In the lisinopril group, plasma renin concentrations
increased after the 6-month period (P<0.05); this increase
was associated with a decrease in plasma aldosterone
concentrations (P<0.05; Table 2
). The typical rise in plasma renin
concentration after ACE inhibition proved the compliance of patients in
regularly taking their study drugs. The same seems to be true for
HCTZ-treated patients, in whom a decrease in serum potassium was found
(P<0.05). Serum creatinine remained unchanged
in both groups.
|
Myocardial Fibrosis
At baseline, all patients had morphological evidence of myocardial
fibrosis (Figure 1
). After 6 months,
treatment with lisinopril resulted in the regression of
myocardial fibrosis, as measured by CVF (P<0.05) and
myocardial HPro concentration (P<0.00001; treatment effect
versus HCTZ). With lisinopril, CVF was reduced from
6.9±0.6% to 6.3±0.6% (P<0.01) and HPro from 9.9±0.3 to
8.3±0.4 µg/mg LV dry weight (P<0.00001), whereas no
regression of myocardial fibrosis occurred with HCTZ (CVF and HPro at
baseline: 6.4±0.8% and 9.5±0.5 µg/mg LV dry weight, respectively;
6 months: 6.5±0.8% and 10.4±0.6 µg/mg, respectively).
|
Blood Pressure and LVH
In both groups, SBP and DBP from 24-hour blood pressure
recordings did not significantly change throughout the study
because all patients were pretreated with antihypertensive agents and
no washout phase was performed (Table 3
).
However, all patients had a DBP>100 mm Hg when antihypertensive
agents were withdrawn for baseline LV catheterization.

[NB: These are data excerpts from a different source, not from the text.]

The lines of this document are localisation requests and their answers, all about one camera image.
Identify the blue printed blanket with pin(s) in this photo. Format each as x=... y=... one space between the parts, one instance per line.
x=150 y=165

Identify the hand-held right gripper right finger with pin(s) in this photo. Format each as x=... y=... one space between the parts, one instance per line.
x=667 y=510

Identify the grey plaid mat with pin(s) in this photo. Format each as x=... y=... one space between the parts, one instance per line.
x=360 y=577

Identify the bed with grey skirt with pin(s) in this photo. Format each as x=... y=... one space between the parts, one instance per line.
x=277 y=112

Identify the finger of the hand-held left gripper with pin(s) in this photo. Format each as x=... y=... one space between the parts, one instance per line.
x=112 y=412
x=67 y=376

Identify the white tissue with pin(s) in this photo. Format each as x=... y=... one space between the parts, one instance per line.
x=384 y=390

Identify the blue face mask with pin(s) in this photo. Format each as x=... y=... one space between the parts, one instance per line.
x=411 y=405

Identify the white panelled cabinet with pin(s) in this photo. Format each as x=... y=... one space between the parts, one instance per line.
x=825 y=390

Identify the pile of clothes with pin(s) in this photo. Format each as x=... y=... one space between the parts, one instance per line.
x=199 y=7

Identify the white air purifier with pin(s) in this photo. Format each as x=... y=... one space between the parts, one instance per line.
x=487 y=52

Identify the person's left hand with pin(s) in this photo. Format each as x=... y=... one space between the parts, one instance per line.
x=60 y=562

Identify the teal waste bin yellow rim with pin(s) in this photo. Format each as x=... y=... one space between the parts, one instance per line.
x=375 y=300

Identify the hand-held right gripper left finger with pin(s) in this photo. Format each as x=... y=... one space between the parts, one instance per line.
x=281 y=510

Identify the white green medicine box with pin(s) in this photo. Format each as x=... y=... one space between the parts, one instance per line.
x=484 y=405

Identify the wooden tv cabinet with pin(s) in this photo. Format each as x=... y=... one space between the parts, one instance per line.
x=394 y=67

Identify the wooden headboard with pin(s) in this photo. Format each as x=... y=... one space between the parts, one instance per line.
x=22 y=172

Likewise, in both groups, the percentage of patients with a
SBP>160 mm Hg or a DBP>90 mm Hg did not significantly
change, although in both groups blood pressure tended to be better
controlled at the end of the study.
|
No significant treatment effect on LVMI was found with
lisinopril (baseline, 170±16 g/m2; 6
months, 177±15 g/m2). LVMI tended to be
decreased by HCTZ treatment (baseline, 176±17
g/m2; 6 months, 145±11
g/m2; P=0.08). More specifically, the
treatment effect of HCTZ on MyoD was significant (P<0.01)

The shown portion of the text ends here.